Fotobug - Elusive Image Photography

The Fotobug Photography podcast for travel and nature photographers. Interviews, training, reviews, and more!

Fotobug - Episode 264 - How-to Neewer motorized slider timelapse!

July 5th, 2020

Due to popular demand, The Fotobug guys demonstrate an actual timelapse capture using the Neewer Motorized slider.

In recent photography news, Duke University researchers have created an AI software program that can create a face from a blurred image, although it is A face, but not the actual image of the person in the blurred image.  Olympus is in negotiation to sell off its imaging business to Japan Industrial Partners who plan to keep the Olympus name on the cameras. Sadly, The Black Hills Photo Shootout 10th anniversary workshop weekend in South Dakota has been postponed this September due to concerns over the Corona virus. H&Y Revoring has a Kickstarter project running for a variable  step-up adapter ring for filters. A 72 year old woman was gored in Yellowstone National Park for getting too close to a bison to take a picture. 

timelapse.jpg

Due to popular demand, Fred and Jim capture a timelapse sequence using the Neewer Motorized Slider.  The timelapse captures a sunset at a local park using a Canon 7D MKII camera.  The camera was set on Aperture Priority and the Neewer app set the lowest trigger setting at 1 sec. so it would simply fire the camera and not control the shutter speed.  The slider was placed close to the ground to maximize the movement effect (since the slider is under 3' in length). The final sequence was turned into a video using LRTimelapse - our go-to timelapse software program!
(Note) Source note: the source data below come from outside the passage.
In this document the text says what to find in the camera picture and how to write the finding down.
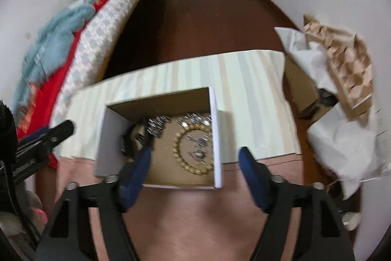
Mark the pink slipper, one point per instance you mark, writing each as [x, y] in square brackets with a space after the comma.
[38, 217]

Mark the small silver earring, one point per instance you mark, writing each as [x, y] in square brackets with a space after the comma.
[201, 144]

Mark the bed with checkered mattress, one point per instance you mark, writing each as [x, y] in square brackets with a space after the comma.
[93, 50]

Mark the brown cardboard box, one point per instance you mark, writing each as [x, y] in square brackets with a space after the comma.
[311, 103]

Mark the white cardboard box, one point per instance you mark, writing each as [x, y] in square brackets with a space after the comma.
[170, 117]

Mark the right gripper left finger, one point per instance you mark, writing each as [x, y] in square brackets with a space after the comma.
[68, 234]

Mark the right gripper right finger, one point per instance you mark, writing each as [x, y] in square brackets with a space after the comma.
[321, 234]

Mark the pink table cloth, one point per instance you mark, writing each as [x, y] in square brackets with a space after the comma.
[195, 224]

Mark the brown checkered scarf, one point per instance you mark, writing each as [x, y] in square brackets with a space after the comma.
[349, 65]

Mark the teal quilt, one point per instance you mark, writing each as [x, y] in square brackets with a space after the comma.
[50, 50]

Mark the white mug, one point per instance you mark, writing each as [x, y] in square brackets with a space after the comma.
[351, 220]

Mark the white sheet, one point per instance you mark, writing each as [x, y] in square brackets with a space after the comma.
[345, 147]

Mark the black smart watch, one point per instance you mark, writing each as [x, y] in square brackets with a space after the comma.
[135, 138]

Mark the striped pale cloth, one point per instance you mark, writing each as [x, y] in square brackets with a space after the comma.
[245, 88]

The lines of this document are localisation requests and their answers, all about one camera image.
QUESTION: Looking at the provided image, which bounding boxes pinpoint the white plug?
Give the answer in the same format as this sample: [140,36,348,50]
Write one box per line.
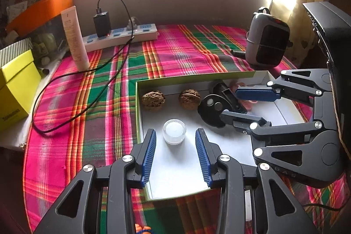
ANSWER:
[127,17,137,31]

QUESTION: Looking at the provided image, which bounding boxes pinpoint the brown walnut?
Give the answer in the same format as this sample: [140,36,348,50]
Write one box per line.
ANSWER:
[141,91,166,111]
[179,89,201,111]

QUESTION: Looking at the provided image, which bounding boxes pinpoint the black round disc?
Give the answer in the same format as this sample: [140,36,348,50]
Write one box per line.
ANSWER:
[197,94,233,128]

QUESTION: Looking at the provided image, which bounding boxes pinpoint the pink clip with dial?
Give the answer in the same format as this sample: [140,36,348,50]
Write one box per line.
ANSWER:
[229,81,258,112]

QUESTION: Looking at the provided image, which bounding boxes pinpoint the yellow box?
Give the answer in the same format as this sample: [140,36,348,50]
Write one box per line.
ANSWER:
[0,50,41,131]

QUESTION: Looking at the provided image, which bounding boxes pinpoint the open white green box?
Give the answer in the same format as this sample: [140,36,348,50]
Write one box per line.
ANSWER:
[135,70,306,202]

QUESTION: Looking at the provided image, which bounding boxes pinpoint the black charger cable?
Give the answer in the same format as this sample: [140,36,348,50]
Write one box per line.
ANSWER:
[31,0,136,134]

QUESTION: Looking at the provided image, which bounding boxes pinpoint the white power strip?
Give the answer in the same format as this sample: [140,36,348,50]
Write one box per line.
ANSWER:
[83,24,158,52]

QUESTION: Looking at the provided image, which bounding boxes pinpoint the black rectangular device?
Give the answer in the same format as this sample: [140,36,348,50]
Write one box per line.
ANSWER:
[211,80,247,113]

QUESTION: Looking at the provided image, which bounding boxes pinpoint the plaid pink green tablecloth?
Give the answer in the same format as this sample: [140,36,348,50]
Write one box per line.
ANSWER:
[23,25,350,233]

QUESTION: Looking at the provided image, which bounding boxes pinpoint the blue cord keychain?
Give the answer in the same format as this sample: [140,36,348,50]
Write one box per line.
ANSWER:
[134,223,154,234]

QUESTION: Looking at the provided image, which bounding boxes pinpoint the cream lotion tube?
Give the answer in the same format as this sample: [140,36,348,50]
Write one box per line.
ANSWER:
[61,6,90,71]

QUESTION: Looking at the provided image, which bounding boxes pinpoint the black charger adapter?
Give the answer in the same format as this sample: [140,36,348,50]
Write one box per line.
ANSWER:
[93,12,111,38]

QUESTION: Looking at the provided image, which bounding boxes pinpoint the orange lid storage bin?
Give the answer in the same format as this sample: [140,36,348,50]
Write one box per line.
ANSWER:
[6,0,73,38]

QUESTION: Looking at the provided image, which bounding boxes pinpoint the grey black mini heater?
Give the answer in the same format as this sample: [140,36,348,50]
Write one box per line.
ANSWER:
[245,7,290,68]

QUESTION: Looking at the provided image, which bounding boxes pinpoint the small translucent round jar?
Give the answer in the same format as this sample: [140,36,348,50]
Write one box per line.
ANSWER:
[162,119,186,145]

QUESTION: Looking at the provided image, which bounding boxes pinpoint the striped white box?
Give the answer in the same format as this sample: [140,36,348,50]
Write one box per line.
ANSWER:
[0,38,33,68]

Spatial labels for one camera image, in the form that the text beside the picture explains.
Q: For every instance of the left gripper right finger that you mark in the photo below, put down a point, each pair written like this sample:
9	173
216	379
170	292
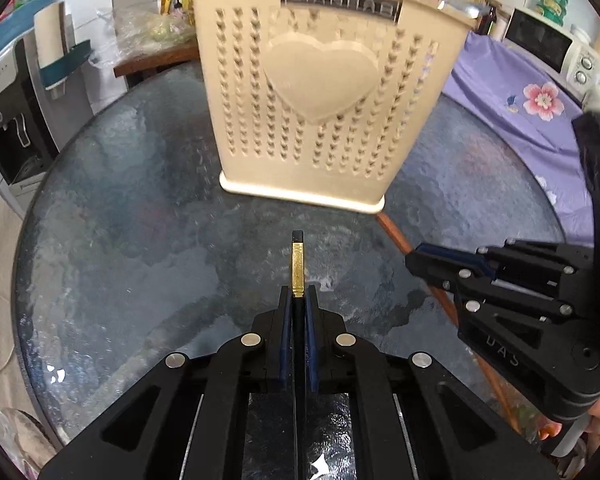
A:
340	362

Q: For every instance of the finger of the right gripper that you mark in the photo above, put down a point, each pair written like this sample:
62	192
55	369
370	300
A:
540	279
450	264

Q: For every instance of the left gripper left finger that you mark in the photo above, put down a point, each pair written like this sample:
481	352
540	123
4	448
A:
249	399

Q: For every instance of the black gold chopstick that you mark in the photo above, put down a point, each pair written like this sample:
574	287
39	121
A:
298	277

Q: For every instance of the brown wooden chopstick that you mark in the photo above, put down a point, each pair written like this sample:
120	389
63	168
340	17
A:
445	302

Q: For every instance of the right hand painted nails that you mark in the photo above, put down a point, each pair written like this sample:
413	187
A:
550	429

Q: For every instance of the purple floral cloth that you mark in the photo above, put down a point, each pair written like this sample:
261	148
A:
533	116

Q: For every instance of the round glass table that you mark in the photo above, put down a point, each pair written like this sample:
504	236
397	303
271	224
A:
131	250

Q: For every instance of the white microwave oven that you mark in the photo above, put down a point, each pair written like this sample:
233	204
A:
573	64

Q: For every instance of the cream plastic utensil holder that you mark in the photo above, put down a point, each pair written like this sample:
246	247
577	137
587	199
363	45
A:
321	101

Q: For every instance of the brown glass bottle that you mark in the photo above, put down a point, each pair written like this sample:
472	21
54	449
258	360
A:
488	17

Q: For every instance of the clear plastic spoon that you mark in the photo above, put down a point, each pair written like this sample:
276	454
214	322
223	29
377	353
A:
471	8

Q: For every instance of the stacked green cups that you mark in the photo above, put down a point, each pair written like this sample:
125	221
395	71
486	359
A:
553	10

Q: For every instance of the wooden side counter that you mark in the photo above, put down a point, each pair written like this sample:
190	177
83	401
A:
136	70

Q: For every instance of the white water dispenser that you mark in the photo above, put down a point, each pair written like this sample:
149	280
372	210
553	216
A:
35	123

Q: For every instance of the plastic bag on counter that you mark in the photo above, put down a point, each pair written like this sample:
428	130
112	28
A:
134	33

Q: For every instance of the paper cup dispenser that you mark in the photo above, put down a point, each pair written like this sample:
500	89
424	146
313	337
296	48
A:
57	58

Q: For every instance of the blue water jug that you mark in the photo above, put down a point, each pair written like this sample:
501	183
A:
15	15

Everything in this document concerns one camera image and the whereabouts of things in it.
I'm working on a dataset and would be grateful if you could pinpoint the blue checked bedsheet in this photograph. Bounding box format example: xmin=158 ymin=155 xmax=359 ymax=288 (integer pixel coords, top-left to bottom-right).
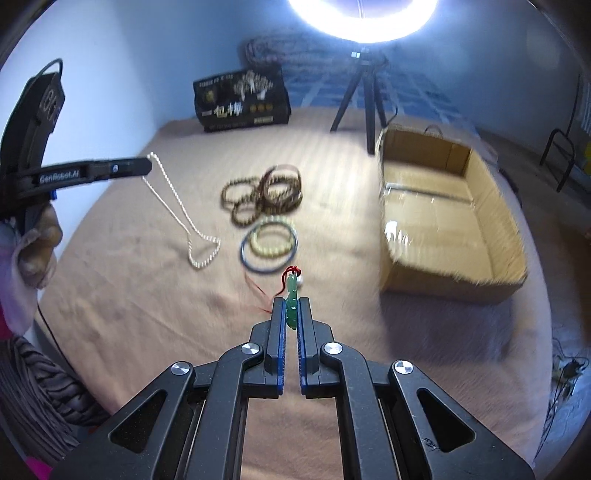
xmin=280 ymin=59 xmax=468 ymax=126

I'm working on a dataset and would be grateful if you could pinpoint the dark metal bangle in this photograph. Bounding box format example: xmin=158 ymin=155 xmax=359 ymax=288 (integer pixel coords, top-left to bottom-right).
xmin=239 ymin=217 xmax=298 ymax=275

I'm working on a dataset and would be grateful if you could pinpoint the red cord jade pendant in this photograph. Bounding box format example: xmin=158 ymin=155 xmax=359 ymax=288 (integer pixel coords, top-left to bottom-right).
xmin=244 ymin=265 xmax=305 ymax=331

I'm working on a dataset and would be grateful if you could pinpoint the left gloved hand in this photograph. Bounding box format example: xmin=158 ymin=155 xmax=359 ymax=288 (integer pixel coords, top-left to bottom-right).
xmin=0 ymin=204 xmax=63 ymax=340

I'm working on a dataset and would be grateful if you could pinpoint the cardboard box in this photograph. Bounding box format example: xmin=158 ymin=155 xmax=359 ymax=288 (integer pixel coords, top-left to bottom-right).
xmin=378 ymin=126 xmax=528 ymax=304

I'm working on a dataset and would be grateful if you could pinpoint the white ring light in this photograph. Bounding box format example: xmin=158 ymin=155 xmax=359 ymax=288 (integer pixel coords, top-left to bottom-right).
xmin=288 ymin=0 xmax=438 ymax=44

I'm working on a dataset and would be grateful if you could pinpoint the black gift box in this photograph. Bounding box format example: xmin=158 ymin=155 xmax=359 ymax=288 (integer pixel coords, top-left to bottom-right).
xmin=192 ymin=64 xmax=291 ymax=133

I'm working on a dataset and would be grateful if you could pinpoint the black tripod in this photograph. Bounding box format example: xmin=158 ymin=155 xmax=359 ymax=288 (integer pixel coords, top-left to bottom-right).
xmin=329 ymin=47 xmax=398 ymax=156

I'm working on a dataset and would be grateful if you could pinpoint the yellow jade bead bracelet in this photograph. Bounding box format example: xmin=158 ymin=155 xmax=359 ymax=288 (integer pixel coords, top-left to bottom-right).
xmin=248 ymin=220 xmax=297 ymax=260

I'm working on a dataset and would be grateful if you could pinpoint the black metal rack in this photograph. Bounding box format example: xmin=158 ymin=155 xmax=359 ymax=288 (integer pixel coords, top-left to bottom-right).
xmin=539 ymin=128 xmax=589 ymax=193

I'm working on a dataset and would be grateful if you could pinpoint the brown wooden bead mala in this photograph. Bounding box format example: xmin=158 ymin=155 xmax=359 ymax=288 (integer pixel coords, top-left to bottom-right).
xmin=221 ymin=176 xmax=301 ymax=227

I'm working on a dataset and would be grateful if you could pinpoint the white pearl necklace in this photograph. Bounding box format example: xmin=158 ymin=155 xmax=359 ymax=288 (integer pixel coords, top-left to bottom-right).
xmin=141 ymin=151 xmax=223 ymax=271

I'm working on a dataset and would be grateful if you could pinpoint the patterned pillow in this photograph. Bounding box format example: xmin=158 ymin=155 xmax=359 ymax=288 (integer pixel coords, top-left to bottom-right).
xmin=243 ymin=34 xmax=325 ymax=68

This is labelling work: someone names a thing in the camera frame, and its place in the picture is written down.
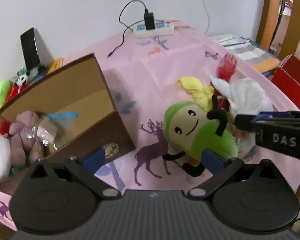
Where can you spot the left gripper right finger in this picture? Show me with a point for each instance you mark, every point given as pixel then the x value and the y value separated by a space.
pixel 222 170

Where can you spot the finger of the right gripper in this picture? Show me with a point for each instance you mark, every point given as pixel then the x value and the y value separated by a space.
pixel 247 122

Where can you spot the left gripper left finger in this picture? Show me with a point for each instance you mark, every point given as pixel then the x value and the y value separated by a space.
pixel 83 170

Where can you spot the white fluffy plush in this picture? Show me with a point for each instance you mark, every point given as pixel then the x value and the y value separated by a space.
pixel 245 96

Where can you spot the green smiling plush doll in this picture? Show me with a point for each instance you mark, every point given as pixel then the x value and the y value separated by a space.
pixel 190 129

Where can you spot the yellow mesh scarf bundle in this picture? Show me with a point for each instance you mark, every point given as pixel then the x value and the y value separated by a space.
pixel 201 94

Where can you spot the printed white cloth pouch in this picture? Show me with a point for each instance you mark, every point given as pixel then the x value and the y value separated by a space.
pixel 245 142

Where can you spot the blue plastic bag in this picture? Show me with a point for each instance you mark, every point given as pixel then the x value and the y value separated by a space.
pixel 55 130

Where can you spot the red box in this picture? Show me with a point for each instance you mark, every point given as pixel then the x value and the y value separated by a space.
pixel 287 78

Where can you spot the pink plush bear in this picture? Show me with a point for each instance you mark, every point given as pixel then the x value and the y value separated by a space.
pixel 25 148

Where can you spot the striped folded blanket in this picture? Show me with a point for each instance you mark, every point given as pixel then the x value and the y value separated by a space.
pixel 249 51

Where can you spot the brown cardboard box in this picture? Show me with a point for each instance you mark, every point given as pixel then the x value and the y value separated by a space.
pixel 79 87

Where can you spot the white red plush in box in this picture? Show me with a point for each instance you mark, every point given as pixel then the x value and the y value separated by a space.
pixel 5 150

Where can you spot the wooden glass door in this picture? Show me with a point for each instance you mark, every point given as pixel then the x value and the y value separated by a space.
pixel 279 28

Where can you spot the blue glasses case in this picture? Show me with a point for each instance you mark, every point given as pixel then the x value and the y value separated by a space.
pixel 39 77

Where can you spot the red plush toy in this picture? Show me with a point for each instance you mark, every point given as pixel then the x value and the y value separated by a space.
pixel 15 90

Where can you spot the yellow book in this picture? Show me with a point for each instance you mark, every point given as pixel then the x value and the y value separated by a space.
pixel 55 65

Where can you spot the pink printed tablecloth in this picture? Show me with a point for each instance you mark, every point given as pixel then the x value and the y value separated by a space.
pixel 153 77

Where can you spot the small panda plush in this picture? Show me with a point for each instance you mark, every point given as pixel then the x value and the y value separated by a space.
pixel 22 77

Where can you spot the black smartphone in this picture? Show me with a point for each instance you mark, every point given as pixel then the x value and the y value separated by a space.
pixel 29 48

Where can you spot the white power strip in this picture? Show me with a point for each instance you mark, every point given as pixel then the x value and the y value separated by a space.
pixel 162 28

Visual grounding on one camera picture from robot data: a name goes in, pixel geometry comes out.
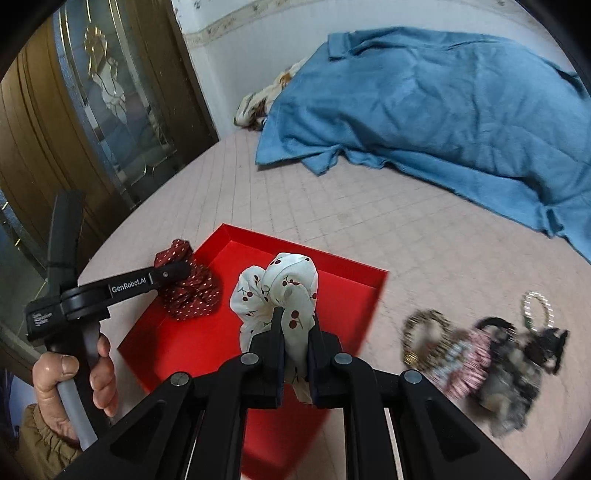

Not a great timelapse, but the important take away is the settings to use to capture a timelapse sequence!  If you are capturing a timelapse sequence after dark, then set the camera on bulb setting and let the motor controller control the shutter speed!  Since the minimum setting is 1 second, it isn't practical to control the shutter with the controller and therefore simply use it to trigger the shutter and let the camera control the shutter speed!